Status: Active - Writing

Forgotten Faces

Why Are You Lying To Me

“John, it’s okay. I’ll be fine tonight; I think I’m just going to chill with Jake anyway.” I reassured him. Turns out Blake invited everyone to celebrate for something tonight and she specifically told Johnny not to bring me. I understood why, since we’re still not on good terms, but I wouldn’t have gone anyway. Plus, I just got my tattoo finished and it looks freaking amazing!

“I really wish you could come, I don’t see why she can’t at least try with having you come with me. You’re my girlfriend that I love a lot and she won’t let me bring you. She’s letting the twins comes.” He moped on the other line.

“Seriously, Johnny, I’ll be okay. I just got my tattoo done today and my back’s really sore, so I’ll just see you tomorrow? Alright?”

“Okay, I guess so… Wait, you finished your tattoo today?”

“Yes, I did. The one that Jake drew for me, remember I showed you the sketch?”

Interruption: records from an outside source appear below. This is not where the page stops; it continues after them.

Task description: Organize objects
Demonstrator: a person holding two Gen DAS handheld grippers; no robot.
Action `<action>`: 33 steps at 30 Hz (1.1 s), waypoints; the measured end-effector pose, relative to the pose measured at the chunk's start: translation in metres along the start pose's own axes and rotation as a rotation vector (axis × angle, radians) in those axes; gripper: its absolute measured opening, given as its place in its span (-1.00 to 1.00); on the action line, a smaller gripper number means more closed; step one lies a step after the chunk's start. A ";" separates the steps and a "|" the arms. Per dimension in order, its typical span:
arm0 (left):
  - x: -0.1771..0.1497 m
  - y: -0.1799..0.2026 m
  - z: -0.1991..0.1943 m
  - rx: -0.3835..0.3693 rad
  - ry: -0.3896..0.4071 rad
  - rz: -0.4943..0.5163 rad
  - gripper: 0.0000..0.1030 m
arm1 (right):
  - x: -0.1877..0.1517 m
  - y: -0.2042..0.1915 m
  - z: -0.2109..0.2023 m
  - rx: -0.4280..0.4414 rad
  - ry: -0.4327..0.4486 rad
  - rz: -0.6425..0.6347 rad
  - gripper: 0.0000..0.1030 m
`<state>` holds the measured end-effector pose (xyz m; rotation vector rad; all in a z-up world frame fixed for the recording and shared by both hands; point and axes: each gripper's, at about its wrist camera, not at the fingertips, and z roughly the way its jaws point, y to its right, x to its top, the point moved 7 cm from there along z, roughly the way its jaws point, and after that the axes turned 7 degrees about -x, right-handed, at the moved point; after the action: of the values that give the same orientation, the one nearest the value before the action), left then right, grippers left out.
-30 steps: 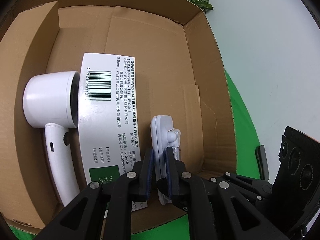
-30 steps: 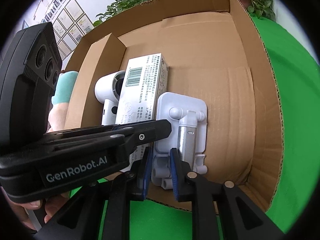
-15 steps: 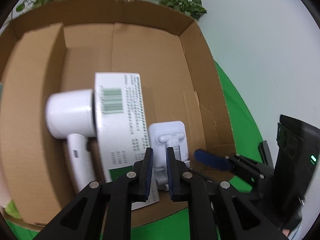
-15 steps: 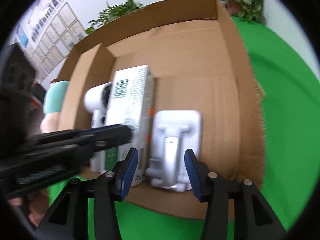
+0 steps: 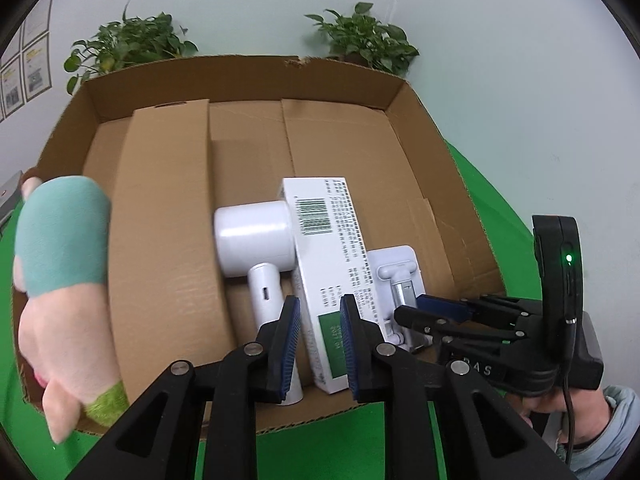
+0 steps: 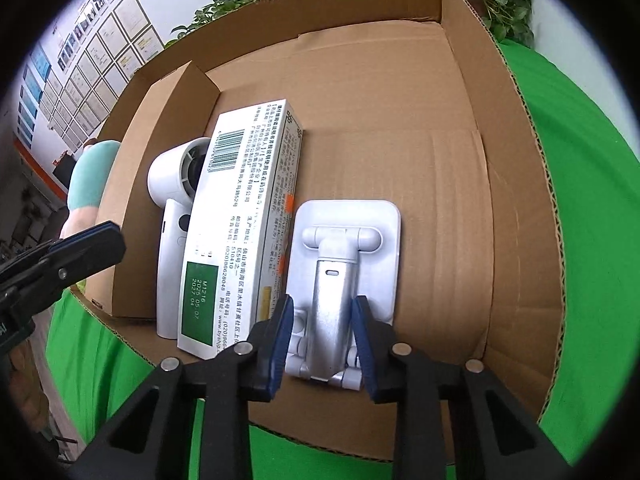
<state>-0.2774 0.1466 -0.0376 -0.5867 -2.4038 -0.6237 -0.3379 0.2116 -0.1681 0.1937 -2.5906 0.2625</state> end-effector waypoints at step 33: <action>-0.069 -0.080 -0.054 0.396 0.371 0.017 0.99 | -0.042 -0.041 -0.053 -0.265 0.476 0.009 0.99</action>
<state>-0.2469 0.0355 -0.0650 -0.2912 -2.0863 -0.2113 -0.2683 0.1877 -0.1392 0.0182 -2.1250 -0.0334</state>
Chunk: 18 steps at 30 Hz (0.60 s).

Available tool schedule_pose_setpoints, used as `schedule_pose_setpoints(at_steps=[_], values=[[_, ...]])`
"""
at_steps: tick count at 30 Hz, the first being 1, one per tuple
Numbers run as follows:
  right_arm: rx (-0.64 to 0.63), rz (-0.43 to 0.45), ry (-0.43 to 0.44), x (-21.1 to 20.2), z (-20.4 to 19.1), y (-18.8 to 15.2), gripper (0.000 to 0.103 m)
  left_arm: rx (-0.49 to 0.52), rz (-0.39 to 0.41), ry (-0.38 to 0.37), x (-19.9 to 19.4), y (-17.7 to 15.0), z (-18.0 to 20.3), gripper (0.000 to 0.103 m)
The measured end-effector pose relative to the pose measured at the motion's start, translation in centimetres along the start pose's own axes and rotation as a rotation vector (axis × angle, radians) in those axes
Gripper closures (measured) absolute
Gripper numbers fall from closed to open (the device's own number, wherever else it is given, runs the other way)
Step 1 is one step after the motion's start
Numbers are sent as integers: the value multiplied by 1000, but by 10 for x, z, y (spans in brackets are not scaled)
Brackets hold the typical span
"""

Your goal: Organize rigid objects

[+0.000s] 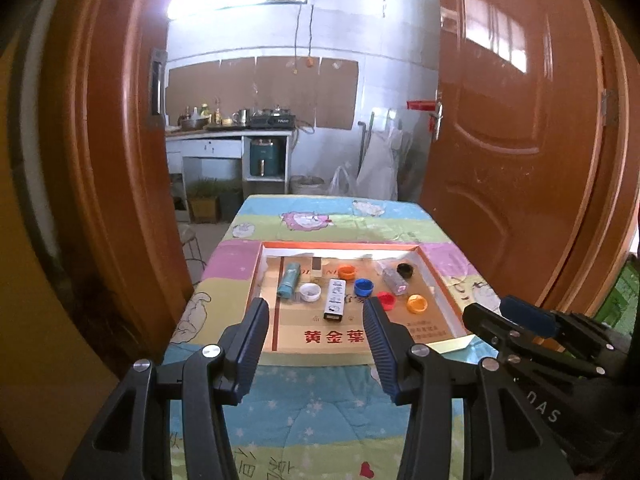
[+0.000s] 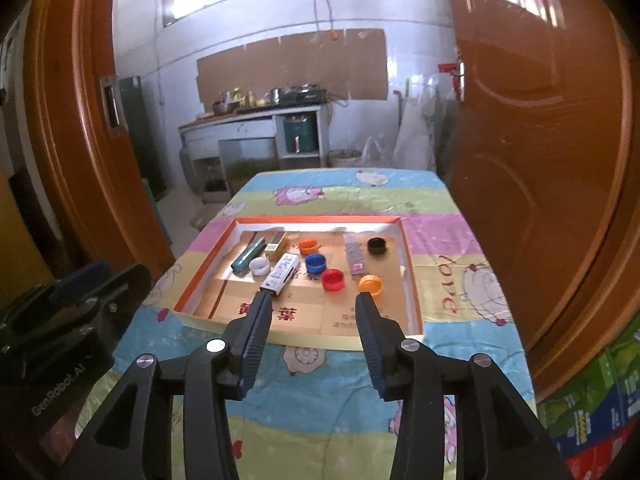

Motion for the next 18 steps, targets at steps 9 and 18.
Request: schedule_pose_setpoints(at_steps=[9, 18], values=[[-7, 26, -5, -32, -7, -17, 55, 12, 27, -6, -29, -6, 6, 54], [1, 69, -40, -58, -6, -22, 40, 7, 47, 2, -52, -15, 7, 54]])
Point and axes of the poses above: each gripper's, at about its wrist camera, not at the fingertips, and x roughly the way its jaws point, z to its right, y to its top, the point moved 9 cm from there along x, roughly the way its jaws point, and after that the axes turned 14 degrees about x, right-handed, at the moved point
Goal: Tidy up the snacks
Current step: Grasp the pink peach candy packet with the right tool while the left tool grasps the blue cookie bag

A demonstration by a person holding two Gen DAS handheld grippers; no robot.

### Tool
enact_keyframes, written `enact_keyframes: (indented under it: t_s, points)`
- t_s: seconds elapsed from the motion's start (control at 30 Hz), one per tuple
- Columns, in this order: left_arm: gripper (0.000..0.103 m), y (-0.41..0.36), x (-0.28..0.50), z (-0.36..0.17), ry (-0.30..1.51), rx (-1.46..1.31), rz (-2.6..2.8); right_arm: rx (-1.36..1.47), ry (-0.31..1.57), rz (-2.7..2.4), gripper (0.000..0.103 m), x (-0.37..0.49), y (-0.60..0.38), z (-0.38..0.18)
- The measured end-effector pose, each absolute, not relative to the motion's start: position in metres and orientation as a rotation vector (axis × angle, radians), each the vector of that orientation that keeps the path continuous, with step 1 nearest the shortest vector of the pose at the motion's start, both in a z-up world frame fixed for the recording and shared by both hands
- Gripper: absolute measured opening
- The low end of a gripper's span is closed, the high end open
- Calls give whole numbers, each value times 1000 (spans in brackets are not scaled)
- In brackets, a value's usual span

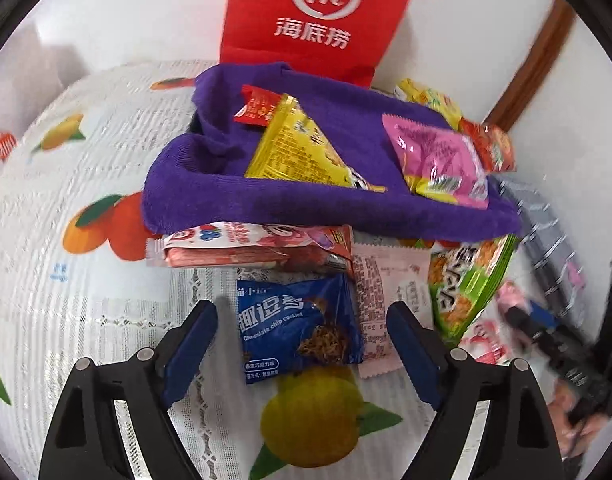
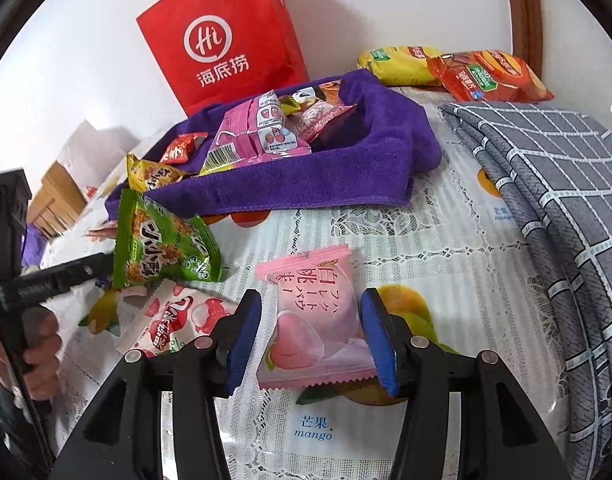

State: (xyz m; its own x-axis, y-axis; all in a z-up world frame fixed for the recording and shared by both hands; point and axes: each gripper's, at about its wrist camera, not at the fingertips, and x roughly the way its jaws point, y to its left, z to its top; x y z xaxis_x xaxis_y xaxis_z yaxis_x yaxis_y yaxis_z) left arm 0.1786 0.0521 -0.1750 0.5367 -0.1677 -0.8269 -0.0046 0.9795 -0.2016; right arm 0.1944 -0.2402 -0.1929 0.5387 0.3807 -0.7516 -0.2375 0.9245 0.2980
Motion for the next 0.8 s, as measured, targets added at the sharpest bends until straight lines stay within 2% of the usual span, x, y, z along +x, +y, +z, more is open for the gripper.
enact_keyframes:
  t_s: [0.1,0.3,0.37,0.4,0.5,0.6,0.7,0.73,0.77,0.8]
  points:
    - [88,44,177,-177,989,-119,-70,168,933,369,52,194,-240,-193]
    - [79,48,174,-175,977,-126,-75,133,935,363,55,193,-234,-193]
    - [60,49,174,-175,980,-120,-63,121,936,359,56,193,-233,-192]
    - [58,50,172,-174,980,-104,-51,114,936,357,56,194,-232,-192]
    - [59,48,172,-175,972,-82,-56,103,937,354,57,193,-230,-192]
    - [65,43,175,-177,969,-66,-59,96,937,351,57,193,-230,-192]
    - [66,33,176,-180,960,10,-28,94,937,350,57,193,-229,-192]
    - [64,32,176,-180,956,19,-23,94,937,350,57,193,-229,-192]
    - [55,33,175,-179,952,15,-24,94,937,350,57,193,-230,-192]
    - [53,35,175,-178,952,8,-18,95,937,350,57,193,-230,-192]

“Yeah, that one was pretty sick, you’re brother is an amazing artist. Maybe he can draw something for me?”

“Maybe, I’ll ask him about it. But, I have to go, I’m about to drive home.” I said as I sat in my car and started it off.

“Is Miss Janie following the law of no talking on the cell phone?” he teased.

“Why yes she is, and she’s hanging up now. Bye John, I love you.” I smiled and then hung up when he replied back. I then pulled out of my parking spot and drove home. I wasn’t really in the best mood after I left the shop. When I got there Caleb said that Dean and Carter stopped by and recognized Jake. And they started to talk and when Jake left for his lunch break they went with and he never came back. That got me worried and it got me seriously pissed off. I worked so hard to get my brother this job, and for him to not come back to work because my fucking ex-boyfriend and my ex-best friend’s ex-best friend came. Hell, no. He has a lot of fucking explaining to do.

As I got to my apartment complex door I could hear deep laughter on the other side. Shit, they’re all here. How could he bring them back to my apartment? This day cannot be happening. I took a deep breath and unlocked the door and walked in with my best pissed off face. When I shut the door and put my keys on its hook I walked into the living room to see three men; my brother, Carter, and Dean.

“Jake, do you mind explaining why you didn’t go back to work?” I narrowed my eyes at him. Right when I said his name all three men looked at me with sloppy grins. That’s when I noticed a smell that reeked of alcohol and weed. I looked deep over at my brother and noticed nothing wrong with his eyes but when I looked at Dean and Carter they had blood shot eyes and looked really crunked. “Oh, I guess time just passed by. I didn’t even look at my watch. Sorry, Jane. I promise it won’t happen again.” He apologized.

“Damn straight it won’t happen again. Do you know how much trouble I went through to get you this job? For Caleb to be running around doing the shit you’re supposed to do is just as bad on your part as it is mine. And you two”- I looked over at the hoodlums that are now on my shit list. “You two need to get the fuck out of this apartment now. I don’t think it’s such a good idea to be doing stupid shit in a house that isn’t yours and when you don’t even know who lives in it.”

“Bitch, shut up and go to the kitchen to make us some sandwiches and then come join me on this lovely lap reserved for you.” Dean slurred.

“Good choice because I can’t make a wiener dog until you grow one, now GTFO!” I yelled, now getting really pissed off at the freak I’ve never wanted to see again.

His face fell and now he looked just as pissed as I do, “Come on babe, I know you don’t mean that.”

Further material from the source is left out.